Posted in Arts & Culture
Sep 16, 2020

This FARLS talk is presented via Zoom by composer and pianist David Braid, a nine-time nominee and three-time winner of a Juno Award.

How does a creative composer build with originality from nearly limitless materials? Do rules stifle creativity, or do they enable it? Does creativity emerge by abandoning constraints, or by embracing them?

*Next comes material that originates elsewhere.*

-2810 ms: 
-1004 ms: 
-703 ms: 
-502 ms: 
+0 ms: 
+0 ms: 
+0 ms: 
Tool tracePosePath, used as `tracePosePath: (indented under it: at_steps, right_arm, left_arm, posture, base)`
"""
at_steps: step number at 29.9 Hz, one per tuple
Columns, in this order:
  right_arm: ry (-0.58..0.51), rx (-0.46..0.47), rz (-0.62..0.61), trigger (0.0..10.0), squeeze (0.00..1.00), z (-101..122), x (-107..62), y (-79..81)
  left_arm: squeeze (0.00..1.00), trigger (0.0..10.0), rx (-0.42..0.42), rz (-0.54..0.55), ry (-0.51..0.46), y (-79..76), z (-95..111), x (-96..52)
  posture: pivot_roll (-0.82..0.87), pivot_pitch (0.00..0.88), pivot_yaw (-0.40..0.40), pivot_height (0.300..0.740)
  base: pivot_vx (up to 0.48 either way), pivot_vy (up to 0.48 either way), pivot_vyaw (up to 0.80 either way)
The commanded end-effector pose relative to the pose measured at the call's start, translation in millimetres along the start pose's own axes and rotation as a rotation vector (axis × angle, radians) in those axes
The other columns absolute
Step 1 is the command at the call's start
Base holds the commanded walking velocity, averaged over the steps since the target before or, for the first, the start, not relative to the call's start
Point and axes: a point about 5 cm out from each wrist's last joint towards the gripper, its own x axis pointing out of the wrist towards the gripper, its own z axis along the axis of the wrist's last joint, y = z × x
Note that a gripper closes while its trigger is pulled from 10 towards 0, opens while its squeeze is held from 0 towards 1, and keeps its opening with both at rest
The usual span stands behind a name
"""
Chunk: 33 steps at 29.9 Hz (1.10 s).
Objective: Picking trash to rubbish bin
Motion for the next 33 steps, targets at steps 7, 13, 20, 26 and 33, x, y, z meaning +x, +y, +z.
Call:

This talk will deconstruct the creative process illuminating David Braid’s genre-bending classical quartet, “Great Bear River Blues” (2019)—explaining how the vast topic of “The Northwest Territories” specifically informed the creation of original style, melody, harmony, and rhythm.

Wednesday, Sept. 16
12:30 pm
Online via Zoom

Free and open to the public

This talk is part of the Fine Arts Research Lecture Series in Music (FARLS) from the Department of Music.

FARLS host: Dean McNeill

Info: dean.mcneill@usask.ca

Hailed in the Canadian press as “one of his country’s true renaissance men when it comes to music” (The Ottawa Citizen), composer and pianist David Braid is a nine-time nominee and three-time winner of Canada's highest music honour (Juno Award). Braid is a Steinway Artist, Composer-in-Residence for Sinfonia UK Collective, Artist-in-Residence at the University of Toronto, Adjunct Professor at the Danish National Conservatory of Music, and faculty member at the International Chamber Music Festival in Casalmaggiore, Italy. He is a recipient of the Ontario Foundation for the Arts’ prestigious prize: "Paul de Hueck and Norman Walford Career Achievement Award for Keyboard Artistry."